The bowl 800 is a container including multiple walls, each of which includes a spin head 815 to which a substrate is seated to rotate the substrate. The bowl 800 is connected to the first recovery pipe 510 for recovering the waste liquid. The chemical liquid sprayed onto the substrate is recovered through the first recovery pipe 510 to undergo a regeneration process.

The waste liquid discharged through the first recovery pipe 510 is introduced into the circulation pump 600 through the recovery pipe valve 516 and the check valve 515. Here, the check valve 515 prevents the waste liquid from flowing back in the bowl 800 direction.

The circulation pump 600 generates a vacuum pressure inside the first recovery pipe 510 to suck the waste liquid inside the bowl 800. The circulation pump 600 may inhale the waste liquid and the foreign matter inside the bowl 800 by using the pressure difference generated by the gas flowing in the venturi tube at a high speed.

Specifically, the circulation pump 600 includes a gas inlet 610, a venturi unit 620, and a chemical liquid outlet 630. The gas inlet 610 is a passage through which gas is introduced, and is connected to the gas supply pipe 650 to receive a high pressure gas. In order to increase the suction power of the circulation pump 600, it is preferable that a high pressure gas is introduced, and nitrogen (N ₂ ) may be used as the gas. However, the present invention is not limited thereto, and an inert gas having low reactivity may be used.

The inner diameter of the circulation pump 600 gradually decreases from the gas inlet 610 to the venturi part 620. It is preferable that the inside diameter of the circulation pump 600 is small while forming a smooth streamline. The venturi part 620 is formed to have a minimum diameter among the inner diameters of the circulation pump 600, and the first recovery pipe 510 is connected to the venturi part 620.
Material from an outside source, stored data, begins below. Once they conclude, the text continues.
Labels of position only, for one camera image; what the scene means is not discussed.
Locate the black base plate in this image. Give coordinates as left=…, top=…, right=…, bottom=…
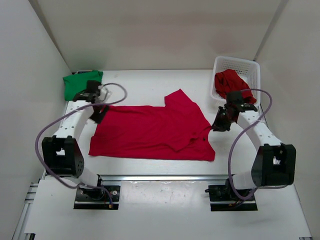
left=205, top=185, right=258, bottom=212
left=73, top=185, right=121, bottom=210

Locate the green t shirt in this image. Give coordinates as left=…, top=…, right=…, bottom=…
left=62, top=70, right=104, bottom=102

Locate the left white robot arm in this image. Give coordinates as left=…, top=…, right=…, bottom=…
left=41, top=80, right=109, bottom=200

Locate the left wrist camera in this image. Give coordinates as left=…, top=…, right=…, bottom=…
left=98, top=85, right=110, bottom=98

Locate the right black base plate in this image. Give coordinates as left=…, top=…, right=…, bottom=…
left=205, top=185, right=258, bottom=212

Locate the aluminium frame rail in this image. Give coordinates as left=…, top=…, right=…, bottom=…
left=101, top=174, right=228, bottom=181

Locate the white plastic basket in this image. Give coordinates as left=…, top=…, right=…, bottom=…
left=209, top=56, right=261, bottom=106

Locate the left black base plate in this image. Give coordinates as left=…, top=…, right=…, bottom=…
left=73, top=185, right=121, bottom=210

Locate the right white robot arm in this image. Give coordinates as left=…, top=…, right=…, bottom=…
left=211, top=90, right=297, bottom=200

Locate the dark red t shirt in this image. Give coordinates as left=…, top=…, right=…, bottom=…
left=214, top=69, right=250, bottom=99

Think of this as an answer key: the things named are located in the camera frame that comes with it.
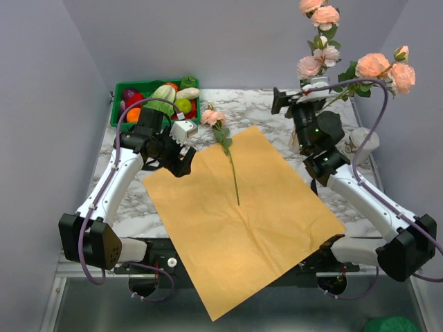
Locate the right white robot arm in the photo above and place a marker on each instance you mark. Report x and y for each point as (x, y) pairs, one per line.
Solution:
(407, 241)

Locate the white radish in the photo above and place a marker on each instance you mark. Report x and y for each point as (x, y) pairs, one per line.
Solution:
(190, 93)

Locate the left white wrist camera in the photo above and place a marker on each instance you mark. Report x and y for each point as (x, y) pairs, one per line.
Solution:
(183, 129)

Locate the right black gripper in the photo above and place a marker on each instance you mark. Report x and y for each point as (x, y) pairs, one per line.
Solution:
(281, 99)

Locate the purple eggplant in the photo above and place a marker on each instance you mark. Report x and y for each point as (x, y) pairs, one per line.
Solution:
(121, 111)

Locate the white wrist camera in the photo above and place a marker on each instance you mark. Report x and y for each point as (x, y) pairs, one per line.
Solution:
(314, 90)
(183, 129)

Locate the purple onion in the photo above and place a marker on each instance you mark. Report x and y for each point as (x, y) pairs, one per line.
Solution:
(128, 93)

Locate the white ribbed vase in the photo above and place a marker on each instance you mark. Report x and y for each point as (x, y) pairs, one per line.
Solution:
(293, 142)

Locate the orange fruit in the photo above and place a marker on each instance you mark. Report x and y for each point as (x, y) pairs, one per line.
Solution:
(133, 115)

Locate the red chili pepper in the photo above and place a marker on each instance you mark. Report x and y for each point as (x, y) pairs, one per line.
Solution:
(193, 113)

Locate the green plastic crate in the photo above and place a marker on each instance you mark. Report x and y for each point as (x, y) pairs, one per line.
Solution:
(146, 88)

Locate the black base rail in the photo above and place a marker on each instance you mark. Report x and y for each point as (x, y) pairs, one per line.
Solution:
(159, 256)

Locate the green bell pepper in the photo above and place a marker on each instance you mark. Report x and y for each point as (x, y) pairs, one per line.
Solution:
(188, 82)

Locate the orange tomato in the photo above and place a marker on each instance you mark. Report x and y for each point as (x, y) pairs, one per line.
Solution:
(173, 85)

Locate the green object bottom corner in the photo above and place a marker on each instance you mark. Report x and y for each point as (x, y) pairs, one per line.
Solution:
(390, 324)

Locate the green lime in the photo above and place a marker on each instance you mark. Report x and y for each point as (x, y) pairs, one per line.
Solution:
(184, 105)

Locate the pink rose stem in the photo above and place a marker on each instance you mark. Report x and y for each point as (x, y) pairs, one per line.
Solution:
(398, 75)
(325, 19)
(324, 55)
(216, 120)

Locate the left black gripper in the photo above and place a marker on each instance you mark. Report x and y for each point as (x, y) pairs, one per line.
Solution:
(178, 167)

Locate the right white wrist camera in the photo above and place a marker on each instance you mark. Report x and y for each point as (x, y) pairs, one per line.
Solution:
(314, 90)

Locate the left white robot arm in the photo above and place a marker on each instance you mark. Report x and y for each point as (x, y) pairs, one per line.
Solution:
(97, 214)

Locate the orange wrapping paper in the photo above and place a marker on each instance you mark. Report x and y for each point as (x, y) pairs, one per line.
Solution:
(239, 222)

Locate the green cabbage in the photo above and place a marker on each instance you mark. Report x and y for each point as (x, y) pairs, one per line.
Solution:
(165, 92)

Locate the black ribbon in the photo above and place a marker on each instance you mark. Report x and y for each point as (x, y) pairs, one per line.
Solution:
(313, 187)

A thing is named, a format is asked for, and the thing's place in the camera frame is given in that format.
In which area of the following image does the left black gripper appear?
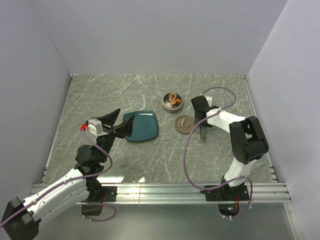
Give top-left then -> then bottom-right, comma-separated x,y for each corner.
93,108 -> 135,163

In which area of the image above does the small bowl with red food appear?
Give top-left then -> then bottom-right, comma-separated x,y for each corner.
169,93 -> 177,99

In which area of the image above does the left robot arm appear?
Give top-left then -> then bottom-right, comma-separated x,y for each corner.
0,109 -> 135,240

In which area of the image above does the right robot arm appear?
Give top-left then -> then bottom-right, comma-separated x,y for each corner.
191,95 -> 269,200

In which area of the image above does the round metal lunch box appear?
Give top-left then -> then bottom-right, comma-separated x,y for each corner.
162,92 -> 183,113

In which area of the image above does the brown round lid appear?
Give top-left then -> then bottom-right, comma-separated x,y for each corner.
174,115 -> 194,135

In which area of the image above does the teal square plate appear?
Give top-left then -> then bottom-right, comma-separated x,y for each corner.
122,110 -> 159,142

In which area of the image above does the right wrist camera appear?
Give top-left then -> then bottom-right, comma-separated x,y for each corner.
205,96 -> 212,107

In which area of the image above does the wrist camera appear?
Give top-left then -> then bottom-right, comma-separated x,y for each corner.
205,96 -> 212,107
80,118 -> 103,136

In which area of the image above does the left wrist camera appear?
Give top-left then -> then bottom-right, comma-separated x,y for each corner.
80,118 -> 103,136

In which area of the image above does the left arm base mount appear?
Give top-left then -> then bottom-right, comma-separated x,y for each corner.
81,186 -> 117,217

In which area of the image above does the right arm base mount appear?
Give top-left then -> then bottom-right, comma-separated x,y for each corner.
200,183 -> 253,220

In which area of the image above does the aluminium front rail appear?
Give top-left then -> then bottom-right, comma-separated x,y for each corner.
29,181 -> 291,206

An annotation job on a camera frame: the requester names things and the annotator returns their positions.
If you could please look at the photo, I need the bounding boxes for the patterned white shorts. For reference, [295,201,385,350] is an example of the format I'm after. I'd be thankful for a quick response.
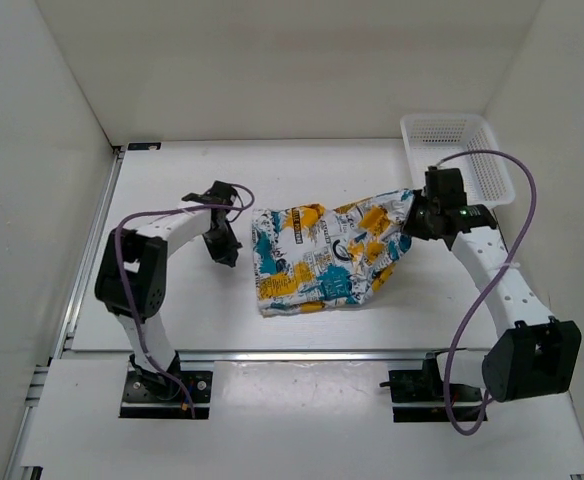
[251,189,415,317]

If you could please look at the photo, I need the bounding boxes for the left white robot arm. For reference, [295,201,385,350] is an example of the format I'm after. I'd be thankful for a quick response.
[94,180,254,406]

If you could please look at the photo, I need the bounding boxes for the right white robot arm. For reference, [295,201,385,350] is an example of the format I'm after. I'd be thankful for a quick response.
[404,167,582,403]

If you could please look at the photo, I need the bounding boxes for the white plastic basket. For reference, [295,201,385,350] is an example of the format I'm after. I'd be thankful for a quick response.
[400,113,516,209]

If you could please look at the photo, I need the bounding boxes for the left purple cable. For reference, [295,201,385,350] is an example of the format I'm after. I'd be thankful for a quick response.
[114,183,256,419]

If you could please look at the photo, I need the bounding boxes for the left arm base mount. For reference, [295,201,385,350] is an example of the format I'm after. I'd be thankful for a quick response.
[119,366,213,420]

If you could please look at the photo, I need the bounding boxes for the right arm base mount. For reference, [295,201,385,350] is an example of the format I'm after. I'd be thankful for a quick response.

When the high pressure gas is introduced through the gas inlet 610 and the high pressure gas passes through the venturi part 620 along the inner surface of the circulation pump 600, the flow velocity of the gas is the fastest in the venturi part 620. . Therefore, according to Bernoulli's principle, the pressure of the venturi part 620 is relatively low, and the inside of the first recovery pipe 510 connected to the venturi part 620 generates a vacuum pressure, that is, a suction pressure. do. This vacuum pressure sucks up the waste liquid accumulated in the bowl 800.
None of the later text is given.